Every time I try to explain this situation to someone, I always say, “He kills deer for this lady [we always call her “the deer lady”] who lives in the park” and then people stare and gawp until I realize that they think I mean that she’s homeless so she lives in the park. No. She has a house. And a barn, and a horse, and a large poodle named Velcro. She lives on the fringe of the parks, and of course that means she is overrun by deer. So she apparently called the park people every day until they allowed her to have “designated killers” to shoot deer on her land whenever the vermin step hoof on it. (Are deer’s feet even called hooves? I thought they were cloven hooves or something… Right?)
So, she calls Dad now, instead of the park, and he gets his gun and tries to shoot something and bring home the bacon– er, venison.

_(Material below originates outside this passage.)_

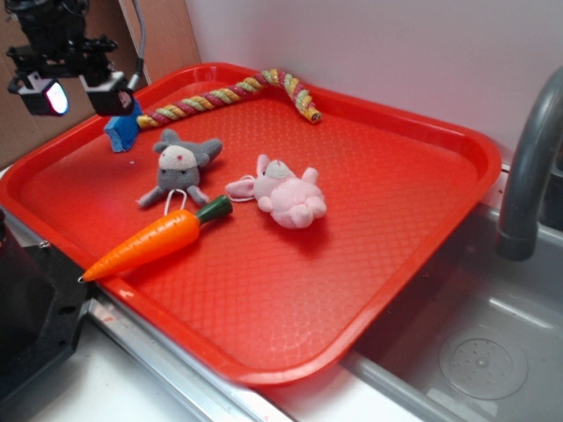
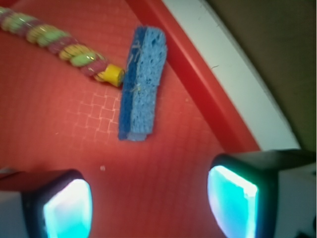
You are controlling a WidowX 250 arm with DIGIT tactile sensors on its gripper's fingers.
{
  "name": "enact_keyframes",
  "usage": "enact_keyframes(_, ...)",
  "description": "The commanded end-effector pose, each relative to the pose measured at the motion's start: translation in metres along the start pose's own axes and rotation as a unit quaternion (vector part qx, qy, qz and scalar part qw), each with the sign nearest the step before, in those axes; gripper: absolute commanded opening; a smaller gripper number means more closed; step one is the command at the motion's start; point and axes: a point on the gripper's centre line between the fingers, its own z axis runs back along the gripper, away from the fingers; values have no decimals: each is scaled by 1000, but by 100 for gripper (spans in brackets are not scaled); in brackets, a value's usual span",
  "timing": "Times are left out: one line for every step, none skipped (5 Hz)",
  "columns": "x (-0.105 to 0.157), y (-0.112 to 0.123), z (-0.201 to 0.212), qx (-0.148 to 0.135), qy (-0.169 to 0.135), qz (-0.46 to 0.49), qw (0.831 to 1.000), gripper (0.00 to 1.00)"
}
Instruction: Grab the blue sponge.
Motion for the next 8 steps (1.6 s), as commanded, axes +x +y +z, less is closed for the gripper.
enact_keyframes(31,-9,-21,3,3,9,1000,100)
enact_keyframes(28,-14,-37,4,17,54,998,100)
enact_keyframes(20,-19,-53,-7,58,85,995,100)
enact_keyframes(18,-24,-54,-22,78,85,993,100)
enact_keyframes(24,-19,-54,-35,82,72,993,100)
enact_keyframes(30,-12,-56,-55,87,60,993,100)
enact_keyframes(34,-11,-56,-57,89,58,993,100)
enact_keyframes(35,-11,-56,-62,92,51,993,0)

Dad: “Yeah, while I was there another one of her killers showed up with a trail cam.”
Mom: “Why didn’t he bring a gun?”
Dad: “That’s what the deer lady said. Apparently I’m the only one who came prepared.”
Mom: “So you’re her favorite killer now.”
Well. Now there is a carcass in the shed.
Dad: “Good thing I didn’t get pulled over on the way home. They probably would have wondered about the blood spatters on my face…”
Me: (thinking, And the tarp wrapped around what appears to be a corpse in the back of the truck… And then trying to explain by saying he is some lady’s ‘killer’… Yeah, that would’ve gone very well.)
Anyway. That is the excitement for today. Food chain, circle of life, blah blah blah, tacos. Also, Poncho and I were home by just our two selves today, and so I made him a fancy dinner (by fancy I mean, rolls and candy broccoli and scrambled eggs.)
Poncho: “The broccoli is really good.”
Poncho: “And the rolls. Much better than Mom’s.”
Me: “Yeah, because Mom is always distracted and burns them so it’s like eating a lump of coal.”
Poncho: “Or one of your pizza rolls…”
Poncho: “Sorry! But you burn them. Every. Time.”